2010-12-13 11:38:00

by Dan Carpenter

[permalink] [raw]
Subject: delayacct: alignment changes break iotop

Iotop uses hardcoded offsets to find the taskstats struct members.
This got changed in 2.6.37 so it now iotop doesn't work on amd64. The
offending commit is:

commit 85893120699f8bae8caa12a8ee18ab5fceac978e
Author: Jeff Mahoney <[email protected]>
Date: Wed Oct 27 15:34:43 2010 -0700

delayacct: align to 8 byte boundary on 64-bit systems

Brian Rogers gets the reported-by tag. The bugzilla entry is:
https://bugzilla.kernel.org/show_bug.cgi?id=24272

regards,
dan carpenter


2010-12-13 12:57:25

by Balbir Singh

[permalink] [raw]
Subject: Re: delayacct: alignment changes break iotop

* Dan Carpenter <[email protected]> [2010-12-13 14:37:45]:

> Iotop uses hardcoded offsets to find the taskstats struct members.
> This got changed in 2.6.37 so it now iotop doesn't work on amd64. The
> offending commit is:
>
> commit 85893120699f8bae8caa12a8ee18ab5fceac978e
> Author: Jeff Mahoney <[email protected]>
> Date: Wed Oct 27 15:34:43 2010 -0700
>
> delayacct: align to 8 byte boundary on 64-bit systems
>
> Brian Rogers gets the reported-by tag. The bugzilla entry is:
> https://bugzilla.kernel.org/show_bug.cgi?id=24272
>

Thanks for the report, looks like the change did not even bump the
version field. Sorry, its my fault, I should have caught it earlier.
iotop hard coding member offsets is not bad as long as we don't break
ABI (expected from us). Any chance you could dump the offsets before
and after the change?

--
Three Cheers,
Balbir

2010-12-13 13:10:34

by Dan Carpenter

[permalink] [raw]
Subject: Re: delayacct: alignment changes break iotop

On Mon, Dec 13, 2010 at 06:27:09PM +0530, Balbir Singh wrote:
> Thanks for the report, looks like the change did not even bump the
> version field. Sorry, its my fault, I should have caught it earlier.
> iotop hard coding member offsets is not bad as long as we don't break
> ABI (expected from us). Any chance you could dump the offsets before
> and after the change?
>

Here is what iotop expects from iotop/data.py

members_offsets = [
('blkio_delay_total', 40),
('swapin_delay_total', 56),
('read_bytes', 248),
('write_bytes', 256),
('cancelled_write_bytes', 264)
]

Bumping the version doesn't help, because iotop doesn't care.
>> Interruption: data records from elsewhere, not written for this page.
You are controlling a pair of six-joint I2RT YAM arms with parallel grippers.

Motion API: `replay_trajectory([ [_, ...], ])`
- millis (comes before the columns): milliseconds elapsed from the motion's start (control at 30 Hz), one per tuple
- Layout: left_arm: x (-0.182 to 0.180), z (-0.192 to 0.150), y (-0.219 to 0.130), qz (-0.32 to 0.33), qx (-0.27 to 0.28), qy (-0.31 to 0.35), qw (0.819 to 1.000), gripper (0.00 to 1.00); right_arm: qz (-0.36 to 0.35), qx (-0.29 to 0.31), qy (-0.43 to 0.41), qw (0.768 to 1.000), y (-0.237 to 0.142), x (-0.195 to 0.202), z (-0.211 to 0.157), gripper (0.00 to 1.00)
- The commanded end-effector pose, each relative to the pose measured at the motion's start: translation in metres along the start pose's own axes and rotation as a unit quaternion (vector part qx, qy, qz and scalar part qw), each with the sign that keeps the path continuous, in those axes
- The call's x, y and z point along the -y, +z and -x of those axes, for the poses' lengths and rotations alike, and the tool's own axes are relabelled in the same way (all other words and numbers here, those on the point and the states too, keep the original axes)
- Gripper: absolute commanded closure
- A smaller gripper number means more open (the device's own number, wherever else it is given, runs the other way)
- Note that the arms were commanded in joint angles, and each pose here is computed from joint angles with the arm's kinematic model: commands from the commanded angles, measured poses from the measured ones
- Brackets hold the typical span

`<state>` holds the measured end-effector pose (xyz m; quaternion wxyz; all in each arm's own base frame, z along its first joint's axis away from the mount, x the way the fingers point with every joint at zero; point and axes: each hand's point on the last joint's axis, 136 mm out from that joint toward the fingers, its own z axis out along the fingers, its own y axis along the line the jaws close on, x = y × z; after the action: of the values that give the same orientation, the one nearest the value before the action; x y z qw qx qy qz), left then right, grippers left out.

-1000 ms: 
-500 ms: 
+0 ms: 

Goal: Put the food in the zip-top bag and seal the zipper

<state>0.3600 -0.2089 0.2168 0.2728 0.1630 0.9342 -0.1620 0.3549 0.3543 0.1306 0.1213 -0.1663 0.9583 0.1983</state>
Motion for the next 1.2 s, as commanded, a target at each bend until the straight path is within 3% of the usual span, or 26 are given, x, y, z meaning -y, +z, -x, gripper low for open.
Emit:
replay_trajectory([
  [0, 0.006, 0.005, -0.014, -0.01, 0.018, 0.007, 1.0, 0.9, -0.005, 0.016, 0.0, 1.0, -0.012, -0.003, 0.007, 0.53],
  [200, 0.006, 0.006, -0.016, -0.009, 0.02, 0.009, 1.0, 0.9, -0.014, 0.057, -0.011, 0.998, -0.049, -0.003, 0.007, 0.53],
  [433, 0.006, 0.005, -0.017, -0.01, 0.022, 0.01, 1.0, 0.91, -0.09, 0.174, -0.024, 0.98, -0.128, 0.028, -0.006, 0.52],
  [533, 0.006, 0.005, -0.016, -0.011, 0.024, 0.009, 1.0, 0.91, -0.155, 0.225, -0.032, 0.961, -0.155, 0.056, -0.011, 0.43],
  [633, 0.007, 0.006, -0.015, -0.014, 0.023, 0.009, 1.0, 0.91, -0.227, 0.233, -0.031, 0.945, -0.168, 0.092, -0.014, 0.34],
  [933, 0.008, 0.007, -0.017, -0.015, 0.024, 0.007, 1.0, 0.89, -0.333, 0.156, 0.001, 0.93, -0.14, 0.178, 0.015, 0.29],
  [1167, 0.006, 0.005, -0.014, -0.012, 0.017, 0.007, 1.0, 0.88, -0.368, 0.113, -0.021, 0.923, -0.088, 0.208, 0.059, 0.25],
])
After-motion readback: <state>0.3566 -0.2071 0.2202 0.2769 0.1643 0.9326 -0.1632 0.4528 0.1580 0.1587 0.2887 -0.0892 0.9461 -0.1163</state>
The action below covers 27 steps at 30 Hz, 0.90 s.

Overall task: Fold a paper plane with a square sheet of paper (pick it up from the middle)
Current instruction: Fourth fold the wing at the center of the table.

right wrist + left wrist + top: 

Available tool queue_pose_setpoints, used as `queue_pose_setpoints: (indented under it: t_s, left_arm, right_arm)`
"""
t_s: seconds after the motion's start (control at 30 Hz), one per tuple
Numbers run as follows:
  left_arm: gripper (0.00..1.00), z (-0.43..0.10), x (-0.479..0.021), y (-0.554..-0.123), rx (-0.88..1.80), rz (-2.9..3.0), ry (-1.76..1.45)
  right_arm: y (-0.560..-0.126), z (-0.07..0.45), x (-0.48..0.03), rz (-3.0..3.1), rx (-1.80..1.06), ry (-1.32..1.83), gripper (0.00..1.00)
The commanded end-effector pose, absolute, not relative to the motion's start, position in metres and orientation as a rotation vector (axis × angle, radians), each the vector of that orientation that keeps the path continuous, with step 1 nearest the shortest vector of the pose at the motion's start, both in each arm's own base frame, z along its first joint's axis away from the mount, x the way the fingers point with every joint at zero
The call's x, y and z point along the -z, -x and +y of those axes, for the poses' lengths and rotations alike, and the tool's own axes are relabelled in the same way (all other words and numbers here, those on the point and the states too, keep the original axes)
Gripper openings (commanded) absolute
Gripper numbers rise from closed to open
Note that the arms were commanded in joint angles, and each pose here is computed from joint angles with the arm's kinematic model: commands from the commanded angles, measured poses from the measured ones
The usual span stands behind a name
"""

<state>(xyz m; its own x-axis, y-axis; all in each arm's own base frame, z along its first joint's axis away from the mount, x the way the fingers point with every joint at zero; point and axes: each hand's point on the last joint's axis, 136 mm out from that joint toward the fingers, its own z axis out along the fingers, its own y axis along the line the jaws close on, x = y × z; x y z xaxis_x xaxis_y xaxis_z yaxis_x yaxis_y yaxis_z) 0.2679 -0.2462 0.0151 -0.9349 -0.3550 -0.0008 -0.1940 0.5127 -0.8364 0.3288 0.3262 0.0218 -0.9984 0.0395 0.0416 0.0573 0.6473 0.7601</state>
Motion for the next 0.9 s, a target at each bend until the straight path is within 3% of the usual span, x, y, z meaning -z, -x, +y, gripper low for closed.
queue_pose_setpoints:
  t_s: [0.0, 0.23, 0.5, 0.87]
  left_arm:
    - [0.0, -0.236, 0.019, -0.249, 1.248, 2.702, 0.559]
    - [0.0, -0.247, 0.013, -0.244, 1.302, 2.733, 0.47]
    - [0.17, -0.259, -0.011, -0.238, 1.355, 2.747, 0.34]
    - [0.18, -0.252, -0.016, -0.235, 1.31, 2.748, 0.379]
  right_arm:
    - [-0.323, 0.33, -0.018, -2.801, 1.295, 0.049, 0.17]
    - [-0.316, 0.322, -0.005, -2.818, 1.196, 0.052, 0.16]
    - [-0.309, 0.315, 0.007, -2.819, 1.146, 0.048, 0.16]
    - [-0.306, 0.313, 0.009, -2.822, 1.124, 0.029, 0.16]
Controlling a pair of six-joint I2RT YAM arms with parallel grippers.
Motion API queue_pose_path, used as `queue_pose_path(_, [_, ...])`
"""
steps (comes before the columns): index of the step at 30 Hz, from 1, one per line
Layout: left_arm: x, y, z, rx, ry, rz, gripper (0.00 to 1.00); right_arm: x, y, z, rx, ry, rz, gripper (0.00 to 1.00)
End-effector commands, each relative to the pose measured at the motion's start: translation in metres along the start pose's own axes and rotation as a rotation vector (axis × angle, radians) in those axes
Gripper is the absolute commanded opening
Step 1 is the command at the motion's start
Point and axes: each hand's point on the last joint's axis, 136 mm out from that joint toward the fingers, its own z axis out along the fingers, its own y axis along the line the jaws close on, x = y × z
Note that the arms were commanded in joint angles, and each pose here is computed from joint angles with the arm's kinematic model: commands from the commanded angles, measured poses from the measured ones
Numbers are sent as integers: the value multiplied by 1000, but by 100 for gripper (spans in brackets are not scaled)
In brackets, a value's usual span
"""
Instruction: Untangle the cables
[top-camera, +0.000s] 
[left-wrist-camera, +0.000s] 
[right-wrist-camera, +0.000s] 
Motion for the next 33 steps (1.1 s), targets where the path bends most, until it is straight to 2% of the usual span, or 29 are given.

What are the warning messages that prompted the change on IA64 in the
first place? Can't we just change the format for ia64 and leave the
other arches how they were before?

regards,
dan carpenter

2010-12-13 15:20:25

by Jeff Mahoney

[permalink] [raw]
Subject: Re: delayacct: alignment changes break iotop

-----BEGIN PGP SIGNED MESSAGE-----
Hash: SHA1

On 12/13/2010 07:57 AM, Balbir Singh wrote:
> * Dan Carpenter <[email protected]> [2010-12-13 14:37:45]:
>
>> Iotop uses hardcoded offsets to find the taskstats struct members.
>> This got changed in 2.6.37 so it now iotop doesn't work on amd64. The
>> offending commit is:
>>
>> commit 85893120699f8bae8caa12a8ee18ab5fceac978e
>> Author: Jeff Mahoney <[email protected]>
>> Date: Wed Oct 27 15:34:43 2010 -0700
>>
>> delayacct: align to 8 byte boundary on 64-bit systems
>>
>> Brian Rogers gets the reported-by tag. The bugzilla entry is:
>> https://bugzilla.kernel.org/show_bug.cgi?id=24272
>>
>
> Thanks for the report, looks like the change did not even bump the
> version field. Sorry, its my fault, I should have caught it earlier.
> iotop hard coding member offsets is not bad as long as we don't break
> ABI (expected from us). Any chance you could dump the offsets before
> and after the change?

In your February response and again in September, you did suggest a
version bump. I'm not sure why that didn't get integrated but I still
don't see how it's necessary for code that actually follows the interface.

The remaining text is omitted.